WHAT YOU WILL DO: Return every line below as is, leaving out the pictures.

*** DATA EXTRACT

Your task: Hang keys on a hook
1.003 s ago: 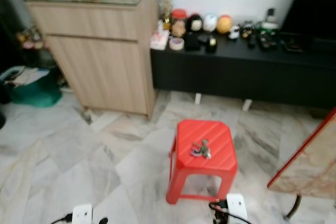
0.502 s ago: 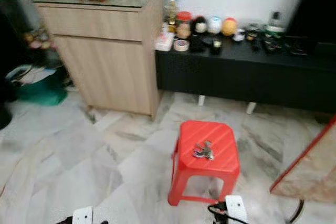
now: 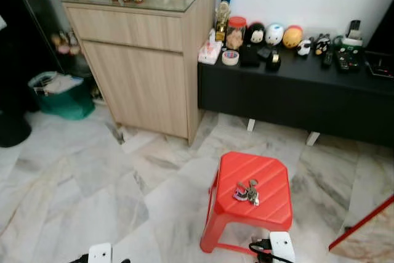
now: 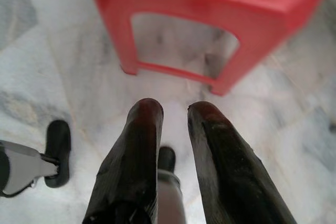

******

WRITTEN REPLY:
Your task: Hang keys on a hook
1.003 s ago: 
0.502 s ago: 
now: 
now: 

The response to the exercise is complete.